Contributed by Parmjeet S. Randhawa, M.D.
PATIENT HISTORY:
Per referral report, the patient is a 55-year-old male. S/P liver transplant four years ago. Now with abnormal liver function tests. R/O rejection versus Hepatitis C. Review of outside material.


Final Diagnosis (Case 80)

ALLOGRAFT LIVER, NEEDLE BIOPSY-
  1. RECURRENT HEPATITIS C, WITH MILD TO MODERATE INFLAMMATORY ACTIVITY, AND MILD PORTAL FIBROSIS (HAI = 10/22).
  2. FOCAL DUCT ATROPHY AND DUCT LOSS (2/16 PORTAL TRIADS); CHANGES INSUFFICIENT FOR THE DIAGNOSIS OF ACUTE REJECTION, BORDERLINE ACTIVITY, BANFF GRADE 0;(REJECTION ACTIVITY INDEX 1-2/9).

Previous Biopsies on this Patient:
None

TPIS Related Resources:
Liver Transplant Topics


Gross Description - Case 80

The specimen consists of six (6) consult slides labeled (3 HE, 1 trichrome, 1 reticulin, 1 iron) with an accompanying surgical pathology report.
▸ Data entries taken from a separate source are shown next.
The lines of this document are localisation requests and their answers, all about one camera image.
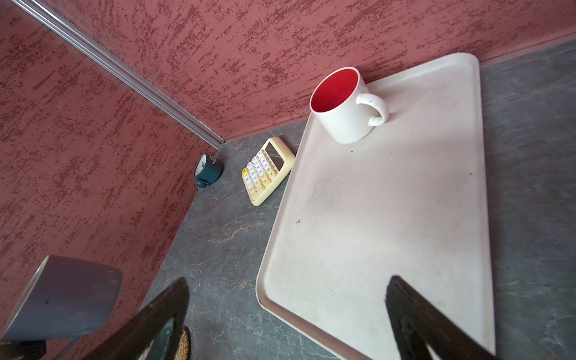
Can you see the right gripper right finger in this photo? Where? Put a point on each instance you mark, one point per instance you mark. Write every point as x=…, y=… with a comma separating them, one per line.
x=420, y=329

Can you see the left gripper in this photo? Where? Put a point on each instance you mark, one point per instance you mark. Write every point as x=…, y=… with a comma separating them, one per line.
x=27, y=350

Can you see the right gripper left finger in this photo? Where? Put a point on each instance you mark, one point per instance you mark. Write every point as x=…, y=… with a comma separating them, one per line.
x=154, y=333

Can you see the woven rattan coaster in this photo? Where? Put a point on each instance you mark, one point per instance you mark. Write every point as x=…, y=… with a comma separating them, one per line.
x=184, y=347

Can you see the lilac mug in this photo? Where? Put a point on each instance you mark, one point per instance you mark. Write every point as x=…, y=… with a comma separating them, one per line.
x=66, y=298

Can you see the red inside mug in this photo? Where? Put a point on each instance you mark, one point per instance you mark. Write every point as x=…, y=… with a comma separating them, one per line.
x=346, y=108

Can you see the beige serving tray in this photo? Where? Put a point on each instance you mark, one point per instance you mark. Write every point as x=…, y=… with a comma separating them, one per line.
x=409, y=199

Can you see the teal kitchen timer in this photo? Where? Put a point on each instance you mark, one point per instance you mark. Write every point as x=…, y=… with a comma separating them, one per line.
x=208, y=170

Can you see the yellow calculator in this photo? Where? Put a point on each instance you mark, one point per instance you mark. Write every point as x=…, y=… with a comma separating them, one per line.
x=267, y=169

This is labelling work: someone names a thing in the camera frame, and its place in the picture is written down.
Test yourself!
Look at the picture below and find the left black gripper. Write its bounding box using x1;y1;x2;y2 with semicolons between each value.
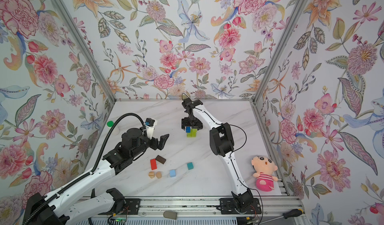
130;128;170;159

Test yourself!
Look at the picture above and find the teal cube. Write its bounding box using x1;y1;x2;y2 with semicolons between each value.
187;162;194;170

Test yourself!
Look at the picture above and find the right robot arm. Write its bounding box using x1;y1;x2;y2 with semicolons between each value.
182;97;259;215

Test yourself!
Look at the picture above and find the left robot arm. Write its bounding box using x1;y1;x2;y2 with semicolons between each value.
23;128;169;225

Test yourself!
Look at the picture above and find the brown rectangular block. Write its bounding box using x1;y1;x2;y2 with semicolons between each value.
156;155;167;164

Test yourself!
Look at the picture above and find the red rectangular block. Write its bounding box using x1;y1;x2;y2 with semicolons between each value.
150;159;157;171

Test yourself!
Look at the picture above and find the light blue cube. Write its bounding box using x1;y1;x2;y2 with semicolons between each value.
170;170;176;178

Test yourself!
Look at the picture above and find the white bottle green cap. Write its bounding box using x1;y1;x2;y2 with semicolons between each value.
107;120;120;135

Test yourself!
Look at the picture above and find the grey oval tag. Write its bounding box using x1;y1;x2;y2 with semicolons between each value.
163;211;178;220

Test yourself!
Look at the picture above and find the pink plush doll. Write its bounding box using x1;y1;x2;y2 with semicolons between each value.
251;156;278;192

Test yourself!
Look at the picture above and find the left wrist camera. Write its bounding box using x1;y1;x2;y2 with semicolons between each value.
145;118;157;140

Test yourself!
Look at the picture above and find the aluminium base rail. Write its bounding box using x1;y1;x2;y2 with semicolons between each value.
125;196;304;219

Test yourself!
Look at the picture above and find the black handled screwdriver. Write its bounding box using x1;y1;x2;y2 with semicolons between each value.
258;209;304;225

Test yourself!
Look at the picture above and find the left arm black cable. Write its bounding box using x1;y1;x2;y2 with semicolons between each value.
22;113;146;225

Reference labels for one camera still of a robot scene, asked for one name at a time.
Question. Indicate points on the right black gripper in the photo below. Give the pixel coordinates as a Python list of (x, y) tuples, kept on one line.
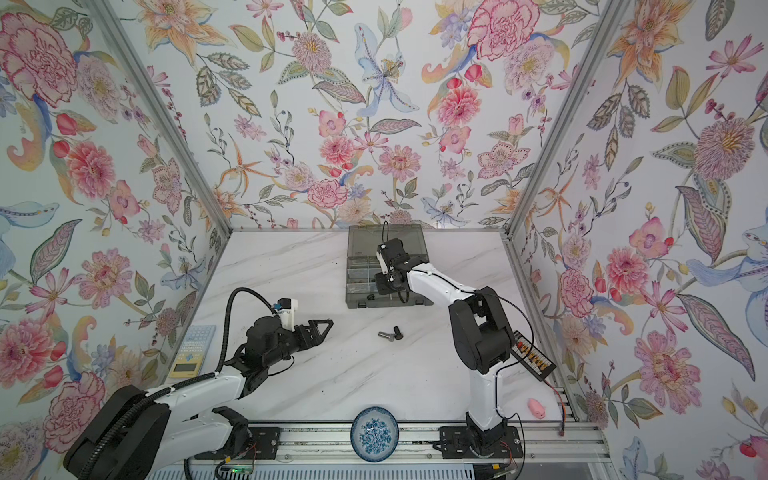
[(383, 289)]

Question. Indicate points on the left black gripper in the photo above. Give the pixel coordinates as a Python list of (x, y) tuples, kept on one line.
[(312, 332)]

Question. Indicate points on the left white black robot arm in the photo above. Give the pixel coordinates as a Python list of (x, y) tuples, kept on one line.
[(140, 431)]

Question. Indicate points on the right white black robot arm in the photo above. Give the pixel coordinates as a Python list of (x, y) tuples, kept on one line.
[(482, 336)]

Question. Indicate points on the grey compartment organizer box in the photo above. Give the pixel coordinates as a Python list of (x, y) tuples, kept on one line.
[(362, 265)]

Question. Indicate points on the blue patterned ceramic plate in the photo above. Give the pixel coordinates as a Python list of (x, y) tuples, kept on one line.
[(374, 434)]

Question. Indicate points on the yellow grey calculator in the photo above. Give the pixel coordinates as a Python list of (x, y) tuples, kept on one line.
[(192, 352)]

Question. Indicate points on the black case of bits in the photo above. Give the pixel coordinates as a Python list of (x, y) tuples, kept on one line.
[(533, 359)]

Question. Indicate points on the pink small toy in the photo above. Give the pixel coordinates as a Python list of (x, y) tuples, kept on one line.
[(537, 410)]

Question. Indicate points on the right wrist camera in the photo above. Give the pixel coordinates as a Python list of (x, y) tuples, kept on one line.
[(381, 259)]

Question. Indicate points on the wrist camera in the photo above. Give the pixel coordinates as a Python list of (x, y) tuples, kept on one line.
[(286, 311), (381, 259)]

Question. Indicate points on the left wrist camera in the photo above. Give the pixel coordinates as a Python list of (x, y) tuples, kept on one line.
[(286, 311)]

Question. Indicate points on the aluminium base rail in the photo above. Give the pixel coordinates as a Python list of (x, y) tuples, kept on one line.
[(526, 442)]

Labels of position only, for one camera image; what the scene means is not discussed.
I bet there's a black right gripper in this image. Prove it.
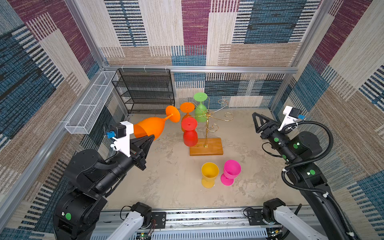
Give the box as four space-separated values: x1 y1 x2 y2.
251 112 297 164

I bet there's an orange wine glass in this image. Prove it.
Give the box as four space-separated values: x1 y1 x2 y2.
180 103 197 132
134 106 181 140

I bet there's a red wine glass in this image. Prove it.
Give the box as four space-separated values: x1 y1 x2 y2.
182 117 198 147

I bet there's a pink wine glass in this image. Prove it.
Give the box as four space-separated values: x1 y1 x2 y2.
221 160 242 186

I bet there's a green wine glass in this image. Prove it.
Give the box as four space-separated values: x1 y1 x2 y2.
194 93 208 123

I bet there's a yellow wine glass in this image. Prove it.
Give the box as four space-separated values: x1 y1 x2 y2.
201 163 220 189

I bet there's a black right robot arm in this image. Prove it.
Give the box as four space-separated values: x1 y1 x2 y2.
252 113 358 240

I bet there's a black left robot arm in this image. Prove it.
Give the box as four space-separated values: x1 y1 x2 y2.
53 135 155 240

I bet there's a wooden rack base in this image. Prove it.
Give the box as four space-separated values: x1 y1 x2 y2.
190 138 224 156

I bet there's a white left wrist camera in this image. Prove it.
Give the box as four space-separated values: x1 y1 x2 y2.
106 121 134 158

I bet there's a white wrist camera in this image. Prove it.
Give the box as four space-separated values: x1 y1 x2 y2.
106 121 134 158
279 106 306 132

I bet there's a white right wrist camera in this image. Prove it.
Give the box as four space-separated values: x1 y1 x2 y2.
279 106 306 132

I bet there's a gold wire glass rack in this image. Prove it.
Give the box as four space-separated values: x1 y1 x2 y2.
203 97 234 140

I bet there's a black wire mesh shelf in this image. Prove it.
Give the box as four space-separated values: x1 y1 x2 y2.
112 69 175 115

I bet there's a white wire mesh basket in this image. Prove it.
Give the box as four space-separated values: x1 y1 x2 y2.
65 71 117 135

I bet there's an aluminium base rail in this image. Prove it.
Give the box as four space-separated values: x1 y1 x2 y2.
95 205 323 232

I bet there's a white slotted cable duct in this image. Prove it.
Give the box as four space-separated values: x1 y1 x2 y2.
151 228 268 240

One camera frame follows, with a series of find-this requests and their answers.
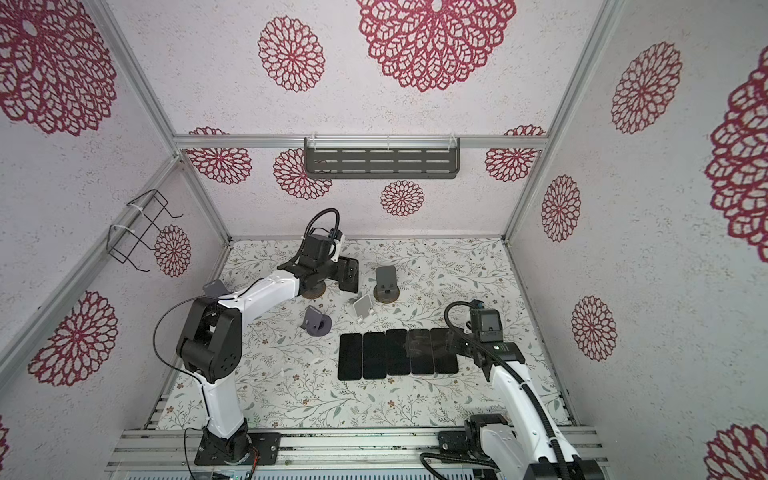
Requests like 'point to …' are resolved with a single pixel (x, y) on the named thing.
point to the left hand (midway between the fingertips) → (344, 267)
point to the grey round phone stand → (214, 289)
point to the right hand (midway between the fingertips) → (457, 334)
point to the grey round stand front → (315, 323)
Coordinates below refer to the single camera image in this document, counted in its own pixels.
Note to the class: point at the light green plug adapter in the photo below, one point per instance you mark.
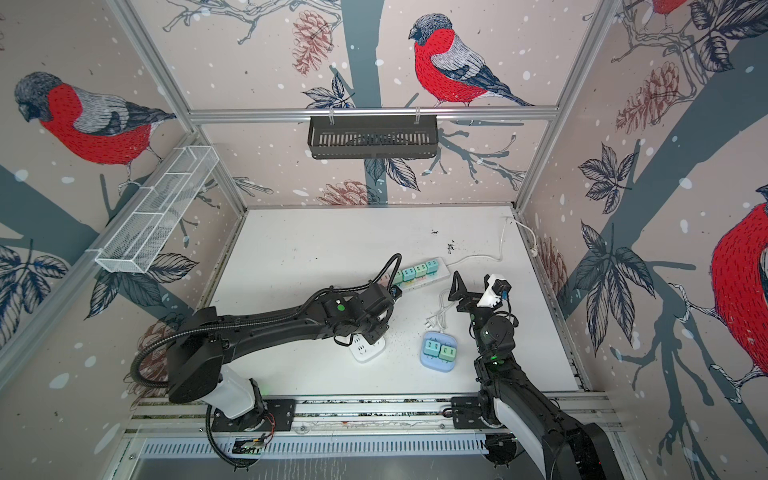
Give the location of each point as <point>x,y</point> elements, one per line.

Microscopic Description - Case 80

BANFF SCORING OF LIVER ALLOGRAFT BIOPSIES

1. Histological Evaluation
1.1 More than 4 portal triads (X)YES ( )NO
1.2 Specimen o/w adequate (X)YES ( )NO
2. Portal Tract (check one uner each category)
2.1 Overall Inflammatory Intensity ( )None (X)Mild (X)Moderate ( )Severe
2.2 Bile duct inflammation / damage (X)YES ( )NO
2.3 Granuloma(s) ( )YES (X)NO
2.4 Bile duct loss (X)YES ( )NO
2.4.1 If BD loss, total number of triads (16)
2.4.2 If BD loss, number of triads w/o ducts ( 2)
2.5 Bile duct / cholangiolar proliferation (in any portal tract) ( )YES (X)NO
3. Inflammatory or Necrotizing Arteritis ( )YES (X)NO
4. Obliterative Arteriopathy ( )YES (X)NO
5. Subendothelial Inflammation
5.1 Severity (X)None (X)Mild ( )Moderate ( )Severe
5.2 Location ( )N/A (X)Portal (X)Central ( )Both
6. Fibrosis (check one under each category)
6.1 Portal ( )None (X)Mild (X)Moderate ( )Severe (bridging)
6.2 Central ( )None ( )Mild ( )Moderate ( )Severe (bridging)
6.3 Arch. dist. ( )None (X)Mild (X)Moderate ( )Severe
7. Lobular Disarray / Ballooning ( )None (X)Mild ( )Moderate ( )Severe
8. Necrosis (check one under each category)
8.1 Piecemeal or bridging ( )None (X)Mild ( )Moderate ( )Severe
8.2 Infarct (ischemia) ( )YES (X)No
8.3 Other necrosis (X)YES ( )No
8.4 Central lobular ( )YES (X)No
9. Cholestasis ( )YES (X)NO
10. Fat ( )None (X)Mild ( )Moderate ( )Severe
10.1 Type (X)Micro ( )Macro ( )Mixed ( )N/A
11. Lobular Inflammation (check one under each category)
11.1 Severity ( )None (X)Mild ( )Moderate ( )Severe
11.2 Location ( )N/A ( )Perivenular ( )Panlobular (X)Random / Focal
11.3 Granulomatous ( )YES (X)NO
12. Rejection Activity Index (RAI) Range Score
12.1 Portal inflammation (0-3) ( 1)
12.2 Bile duct inflammation / damage (0-3) (0-1)
12.3 Venous endothelial inflammation (0-3) (0-1)
12.4 Total Score (RAI = 1-2/9)

13. OTHER FINDINGS
Focal areas of early portal to portal bridging fibrosis present; trichrome staining technically suboptimal; iron stain essentially negative; single focus of central venulitis; prominent portal lymphoid aggregates with germinal center formation.

KNODELL'S HISTOLOGY ACTIVITY INDEX
Feature RANGE SCORE
Periportal and bridging necrosis (0-10) 2
Intralobular degeneration and necrosis (0-4) 3
Portal inflammation (0-4) 3
Fibrosis (0-4) 2
TOTAL (0-22) 10/22

The numerical scoring system of histologic activity index (HAI) has been developed to grade the liver biopsies of chronic active hepatitis. This is based on four categories of periportal and bridging necrosis, intralobular degeneration and necrosis, portal inflammation and fibrosis, with total score of up to 22. This scoring system is correlated well with the severity of disease. A copy of the original paper published by the American Association for the Study of Liver Disease [Hepatology 1:431, 1981] is available at the Department of Pathology upon request.